Uno nunca sabe cuándo es buen momento para confesar. A veces me dan ganas, después me pongo a pensar y me parece que una confesión es cargar con más culpa de la que merezco. Es verdad, yo si cometí esos actos y hay quien podría decir que eso es un delito…que hasta atroz y despiadado; lo que si seguro es verdad es que no fue suficiente. Si hay algo de lo que deba arrepentirme es de mi pulcritud, de no ser un psicópata y un animal, o supongo que hice lo que hice con “tanto gusto” es porque eso es lo que soy: un psicópata animal.
El que piense de verdad que yo lo hice con gusto es un estúpido, aunque cada vez que lo recuerdo sienta un pequeño alivio. A mí lo que me dio fue asco, tanta sangre y tanta mierda, de por si me daba asco poner mis dedos encima de esa hijueputa otra vez ¡esa hijueputa me da un asco! a cada segundo, a cada minuto, aun después de muerta, ese olor a sangrecita de mierda, ese olor como a tristeza fingida, a dolor masoquista; como esta es una confesión extraoficial tengo que aceptar que por un momento si quise irrespetarla, aunque irrespeto que se diga irrespeto no era. Ella me hubiera dado lo que fuera con tal de que lo que lo que yo le clavara no fuera un cuchillo, pero yo ya estaba cansado de eso, ese era el problema.
El cuchillo se lo clavé dos veces nada más, una en cada pierna. Yo quería sentir como le raspaba el hueso pero la flaca había agarrado carnes y yo no quería hacerla desangrar. El olor a sangre me daban ganas de seguírselo clavando pero yo no quería salir de ese asunto tan rápido. Me contuve y guarde la calma mientras la negra me gritaba – ¡hijueputa! ¡poco hombre! ¿Me va a matar?
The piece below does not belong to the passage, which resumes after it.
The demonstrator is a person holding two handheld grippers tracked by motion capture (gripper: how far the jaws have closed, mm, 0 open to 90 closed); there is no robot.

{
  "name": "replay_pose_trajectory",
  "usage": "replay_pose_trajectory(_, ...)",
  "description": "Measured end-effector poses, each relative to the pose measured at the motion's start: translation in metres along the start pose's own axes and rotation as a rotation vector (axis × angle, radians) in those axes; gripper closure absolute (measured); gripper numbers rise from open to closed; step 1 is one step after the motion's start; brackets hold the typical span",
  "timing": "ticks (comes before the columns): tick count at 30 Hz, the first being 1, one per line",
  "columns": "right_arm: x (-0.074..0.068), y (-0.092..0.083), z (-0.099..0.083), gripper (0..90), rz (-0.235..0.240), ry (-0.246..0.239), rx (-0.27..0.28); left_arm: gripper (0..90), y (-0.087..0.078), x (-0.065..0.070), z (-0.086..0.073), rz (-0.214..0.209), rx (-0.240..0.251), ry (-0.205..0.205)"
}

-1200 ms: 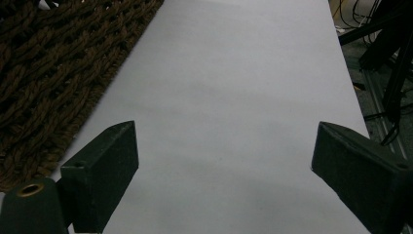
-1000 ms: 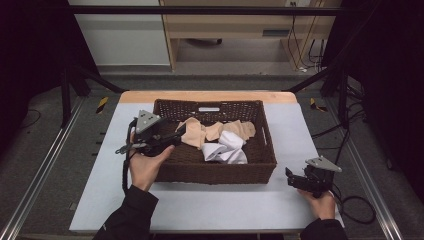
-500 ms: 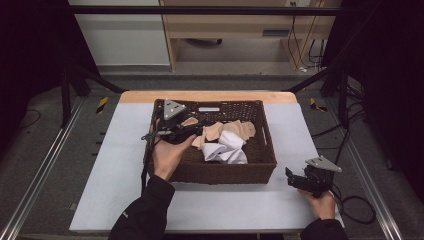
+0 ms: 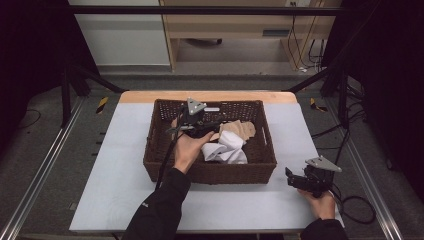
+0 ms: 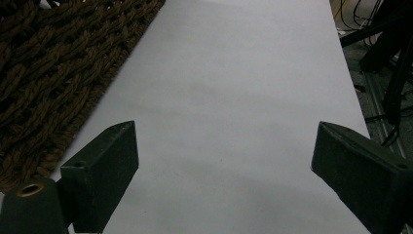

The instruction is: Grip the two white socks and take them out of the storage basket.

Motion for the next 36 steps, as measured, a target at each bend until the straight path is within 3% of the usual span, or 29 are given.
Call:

Ni siquiera eso es capaz de hacer, usted es un marica-. Yo la miraba con mi sonrisa favorita, esa sonrisita torcida, con la comisura de la derecha más arriba, al lado izquierdo como que no le daba tanta alegría, de todas formas la derecha era la de matar.
Le descargue una bofetada que se llevó toda la energía de mi lado derecho. Eso me dio mucha rabia pero la flaca quedo tendida en el piso como si ya estuviera muerta. – No se me vaya a morir, no se me haga la muerta gorda que hasta ahora estamos empezando-, le dije yo en un coqueteo que ni sé de dónde venía. Ella no se movía. Me quede ahí parado, mirándola y entonces me empezó a preocupar la cantidad de sangre que le estaba saliendo de las piernas – yo no quiero que las cosas acaben así flaquita-, le dije con un tono real de tristeza –apenas estamos empezando- repetí con una autentica muestra de falta de ingenio.
Me senté encima de ella y prendí un cigarrillo. No es que yo no quisiera hacerle más daño, es que yo sabía que así como estaba la vieja no iba a sentir nada, como siempre: el único que sentía las cosas era yo. Pasaron unos minutos y la negra nada que se movía, el fuego del cigarrillo estaba a punto de llegar al filtro y entonces decidí apagarlo en uno de los brazos de la vieja que estaba acostada como muerta mirando el piso, escogí el izquierdo. La muy perra se zarandeó, como diciendo: oiga hijueputa no me queme, entonces me di cuenta que todavía podía sentir algo. El asunto me tomo por sorpresa.
La agarré de las mechas como si la fuera a tratar con cariño, le levanté la cabeza hacia mí y le pregunté-¿si siente flaquita el calor que yo le doy?- la vieja me miró con ese odio que le supe conocer y a mí no me dio sino por escupirle la cara. Luego me arrepentí, yo quería que el asunto fuera algo impersonal, como en una máquina de matadero, nada de intercambiar fluidos.
El arrepentimiento me vino con rabia y entonces le eche la cabeza pa’ delante y le partí la nariz contra el piso, esa nariz que era su único rasgo de delicadeza ahora sangraba a chorros, ahora era más real lo que yo veía en ella. La voltee con calmita, la vieja no ponía resistencia, todo lo que hacía era mirarme con ese odio que yo ya conocía de hace tiempo y eso ni me movía ya. Había una época en que ese odio me carcomía por dentro, que me dolía y me quemaba más fuerte que un cigarrillo en la piel, pero ya no, yo estaba tranquilo, a mi esos asuntos ya no me importaban.